Neo4j: The Master of Connections

Neo4j is the world’s leading Graph Database. Unlike traditional databases that store data in rows and columns, Neo4j stores data as Nodes (entities like “Bob” or “OpenSearch”) and Relationships (the lines connecting them, like “Created By”).

  • Usage in GraphRAG: While OpenSearch finds similar text, Neo4j finds related facts. In a GraphRAG implementation, Neo4j allows the AI to perform “multi-hop reasoning.” For example, if you ask, “What other tools did the creator of OpenSearch-Docling-GraphRAG build?” the system can hop from the Tool to Bob, and then to all of Bob’s other Projects.
  • Market Dominance: Neo4j is the “gold standard” because it uses Index-Free Adjacency.
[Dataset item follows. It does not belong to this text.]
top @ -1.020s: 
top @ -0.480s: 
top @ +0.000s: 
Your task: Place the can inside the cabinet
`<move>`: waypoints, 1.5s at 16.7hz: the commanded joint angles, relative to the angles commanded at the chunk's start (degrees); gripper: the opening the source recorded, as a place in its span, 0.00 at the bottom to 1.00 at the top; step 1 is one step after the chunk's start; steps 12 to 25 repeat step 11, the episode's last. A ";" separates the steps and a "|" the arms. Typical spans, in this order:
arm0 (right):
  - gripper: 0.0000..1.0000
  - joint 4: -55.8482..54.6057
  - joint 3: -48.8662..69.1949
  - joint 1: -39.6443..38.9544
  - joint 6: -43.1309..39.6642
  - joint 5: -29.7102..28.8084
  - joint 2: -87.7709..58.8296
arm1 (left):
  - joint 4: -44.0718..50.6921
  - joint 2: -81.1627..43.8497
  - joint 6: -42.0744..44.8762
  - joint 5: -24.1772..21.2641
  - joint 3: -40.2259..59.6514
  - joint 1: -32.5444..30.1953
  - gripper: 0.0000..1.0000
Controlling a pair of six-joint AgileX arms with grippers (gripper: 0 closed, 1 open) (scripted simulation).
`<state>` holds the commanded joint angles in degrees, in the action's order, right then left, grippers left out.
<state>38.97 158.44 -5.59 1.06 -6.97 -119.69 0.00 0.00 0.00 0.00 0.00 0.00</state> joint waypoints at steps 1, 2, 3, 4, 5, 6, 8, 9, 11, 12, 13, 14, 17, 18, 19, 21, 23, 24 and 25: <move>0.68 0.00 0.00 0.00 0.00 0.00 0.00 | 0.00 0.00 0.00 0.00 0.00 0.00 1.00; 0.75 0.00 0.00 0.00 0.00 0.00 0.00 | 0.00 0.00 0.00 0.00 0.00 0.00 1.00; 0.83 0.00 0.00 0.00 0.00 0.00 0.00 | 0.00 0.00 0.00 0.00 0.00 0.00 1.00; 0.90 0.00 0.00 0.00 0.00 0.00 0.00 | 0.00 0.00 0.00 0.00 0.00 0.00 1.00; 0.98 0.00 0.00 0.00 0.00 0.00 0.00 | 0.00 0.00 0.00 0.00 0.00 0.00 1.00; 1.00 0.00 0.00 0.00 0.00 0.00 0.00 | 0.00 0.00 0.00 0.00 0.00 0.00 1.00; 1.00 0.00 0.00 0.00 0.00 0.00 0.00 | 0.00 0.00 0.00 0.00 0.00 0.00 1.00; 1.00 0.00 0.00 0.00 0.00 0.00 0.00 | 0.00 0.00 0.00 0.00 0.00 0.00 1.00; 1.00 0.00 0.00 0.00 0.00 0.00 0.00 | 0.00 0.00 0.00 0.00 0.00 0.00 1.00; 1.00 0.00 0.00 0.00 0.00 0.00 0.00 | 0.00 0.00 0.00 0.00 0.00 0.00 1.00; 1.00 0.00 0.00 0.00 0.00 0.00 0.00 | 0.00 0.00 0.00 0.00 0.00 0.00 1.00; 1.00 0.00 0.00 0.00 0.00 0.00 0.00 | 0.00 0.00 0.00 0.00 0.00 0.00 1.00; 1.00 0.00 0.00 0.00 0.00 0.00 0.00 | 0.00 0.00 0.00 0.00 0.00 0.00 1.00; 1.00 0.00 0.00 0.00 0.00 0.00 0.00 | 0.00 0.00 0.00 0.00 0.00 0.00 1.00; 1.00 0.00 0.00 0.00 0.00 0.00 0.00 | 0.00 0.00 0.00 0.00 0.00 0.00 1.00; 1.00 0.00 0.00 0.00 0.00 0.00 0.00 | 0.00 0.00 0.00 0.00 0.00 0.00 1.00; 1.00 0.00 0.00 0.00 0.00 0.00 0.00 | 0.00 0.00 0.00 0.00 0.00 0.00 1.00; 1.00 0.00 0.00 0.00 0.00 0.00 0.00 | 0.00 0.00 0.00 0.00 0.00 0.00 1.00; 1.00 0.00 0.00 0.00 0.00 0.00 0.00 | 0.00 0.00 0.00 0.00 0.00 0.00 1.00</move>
This is a technical way of saying it doesn’t have to search through a giant list to find a connection; it simply follows the physical pointers from one piece of data to the next, making it incredibly fast for complex, interconnected queries.

Why the Market is Obsessed with this Duo

The tech world is moving away from “Basic RAG” and toward “GraphRAG” for three main reasons:

  • Eliminating Hallucinations: Traditional RAG can sometimes grab two unrelated text chunks that just happen to sound similar. GraphRAG ensures the data is factually linked in a graph, providing a “ground truth” that prevents the AI from making up connections.
  • Contextual Depth: By using Docling to parse documents into a graph structure, Bob’s tool can understand the hierarchy of a PDF (e.g., this sub-header belongs to this section), which a flat search engine might lose.
  • Explainability: If the AI gives a weird answer, you can look at the Neo4j graph and see exactly which “path” it took to get there. It turns the “Black Box” of AI into a transparent map.

Let’s jump into practical implementation of this Project 🪂

🛠️ The Implementation: How Bob Connects the Dots

Application’s Architecture

Under the hood, the system is orchestrated via a Streamlit UI, utilizing Ollama for local LLM inference and embedding generation to ensure data privacy.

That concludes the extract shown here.